Different C and C++ standard versions differ in what is well-defined, implementation-defined, or undefined. Luckily, if we only consider well-defined and do not discern between implementation-defined and undefined, we end up with only two groups: pre-C++20 and since-C++20.
Option Types¶
These types are used by options listed above:
SuppressionMode¶
An enumeration.NONE
Suppress nothing.
PRE_CPP2020
Suppress findings that are well-defined before C++20. These are:
- Over- and underflows of unsigned integers during addition, subtraction, and multiplication
- Conversions from unsigned to unsigned integers
- Wrap-around caused by left-shifting of unsigned integer
CPP2020
Suppress findings that are well-defined since C++20. These are:
- Over- and underflows of unsigned integers during addition, subtraction, and multiplication
- Conversions between signed and unsigned integers
- Wrap-around caused by left-shifting
- Shifting negative integers
Surprising mechanics of C++20 signed narrow integers
Since C++20, casts between signed and unsigned are defined as two-complement wrap-around. Overflows of signed integers are still undefined behavior and are reported by this rule. But, due to integer promotion rules, certain expressions are computed using wider integer types, which can lead to the false impression that this is no longer the case, because no overflow findings are reported there.

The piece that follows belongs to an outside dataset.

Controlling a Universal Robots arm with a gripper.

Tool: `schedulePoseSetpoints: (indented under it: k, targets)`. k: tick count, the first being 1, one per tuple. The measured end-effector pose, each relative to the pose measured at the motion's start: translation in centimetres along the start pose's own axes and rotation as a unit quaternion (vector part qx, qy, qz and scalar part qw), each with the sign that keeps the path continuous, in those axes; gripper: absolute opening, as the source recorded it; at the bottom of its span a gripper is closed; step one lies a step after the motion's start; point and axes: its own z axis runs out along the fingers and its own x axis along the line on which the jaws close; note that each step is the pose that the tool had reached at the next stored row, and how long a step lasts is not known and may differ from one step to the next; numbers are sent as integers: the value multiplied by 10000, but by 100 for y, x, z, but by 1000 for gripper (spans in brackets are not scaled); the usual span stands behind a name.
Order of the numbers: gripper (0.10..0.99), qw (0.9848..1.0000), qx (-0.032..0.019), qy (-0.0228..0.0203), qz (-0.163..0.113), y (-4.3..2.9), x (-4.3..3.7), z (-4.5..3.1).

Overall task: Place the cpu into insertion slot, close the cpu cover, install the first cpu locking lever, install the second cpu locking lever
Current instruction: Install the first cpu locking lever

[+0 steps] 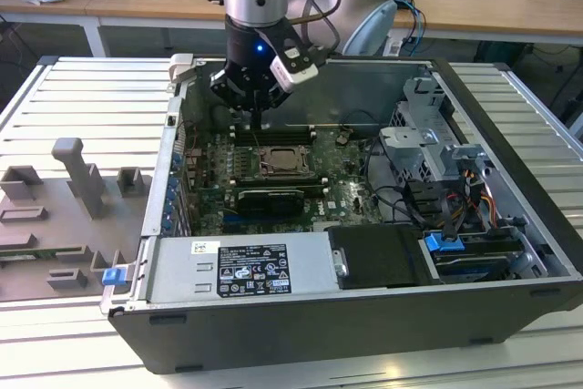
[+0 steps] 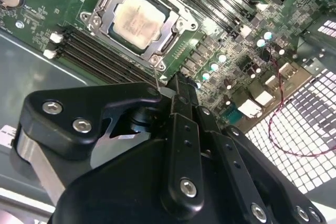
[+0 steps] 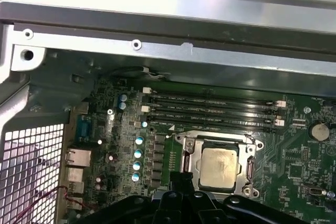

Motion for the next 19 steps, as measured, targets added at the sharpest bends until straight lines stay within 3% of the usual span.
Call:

Suppose, that the code is compiled on a platform where short
is smaller than or equal to half the size of an int. Very
commonly the sizes are 2 and 4. This assumption is thus true for many
platforms.
In this case, narrow signed integer types such as short or
signed char are first implicitly promoted to int
before the arithmetic operation is executed. Because of this promotion, the
actual operation does not overflow and is thus well-defined. After the
operation, an implicit cast is performed to the narrower type. This cast is
well-defined in C++20 as wrapping around.

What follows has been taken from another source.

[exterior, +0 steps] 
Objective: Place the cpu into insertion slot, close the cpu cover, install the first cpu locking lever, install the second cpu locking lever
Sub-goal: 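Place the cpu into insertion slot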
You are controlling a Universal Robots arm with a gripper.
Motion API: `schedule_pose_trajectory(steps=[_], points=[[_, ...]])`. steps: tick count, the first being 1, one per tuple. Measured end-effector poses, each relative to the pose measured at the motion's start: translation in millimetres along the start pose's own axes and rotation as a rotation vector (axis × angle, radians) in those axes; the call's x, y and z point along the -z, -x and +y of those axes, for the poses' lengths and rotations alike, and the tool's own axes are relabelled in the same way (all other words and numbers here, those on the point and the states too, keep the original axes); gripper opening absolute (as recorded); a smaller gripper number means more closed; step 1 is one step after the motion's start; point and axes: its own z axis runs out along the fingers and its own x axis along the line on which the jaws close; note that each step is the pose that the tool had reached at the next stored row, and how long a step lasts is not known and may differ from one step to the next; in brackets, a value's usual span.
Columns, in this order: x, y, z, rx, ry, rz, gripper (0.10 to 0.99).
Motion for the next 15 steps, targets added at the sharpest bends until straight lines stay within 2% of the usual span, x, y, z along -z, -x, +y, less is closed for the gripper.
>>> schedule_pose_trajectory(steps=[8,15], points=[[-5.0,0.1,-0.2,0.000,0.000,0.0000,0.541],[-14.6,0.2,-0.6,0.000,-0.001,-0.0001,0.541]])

Consider the following snippet:
static_assert(sizeof(short) == 2);
static_assert(sizeof(int) == 4);
short a = 0x1000;
short b = 0x1001;
short c = a*b;
C++20 defines c as 0x1000. The reason is that
a*b is implicitly promoted to static_cast<int>
(a)*static_cast<int>(b). After the promotion, the
multiplication does not overflow and yields a well-defined
0x1001000. This number is then implicitly cast to
0x1000 which is also a well-defined operation.
An analogous effect can be observed for signed short addition and
multiplication. Another effect is that it is well-defined to shift by up to
as many bits as int has even if the shifted integer has fewer
bits.
DERIVE_FROM_IR
Derive the language version from the IR compilation flags and suppress findings accordingly.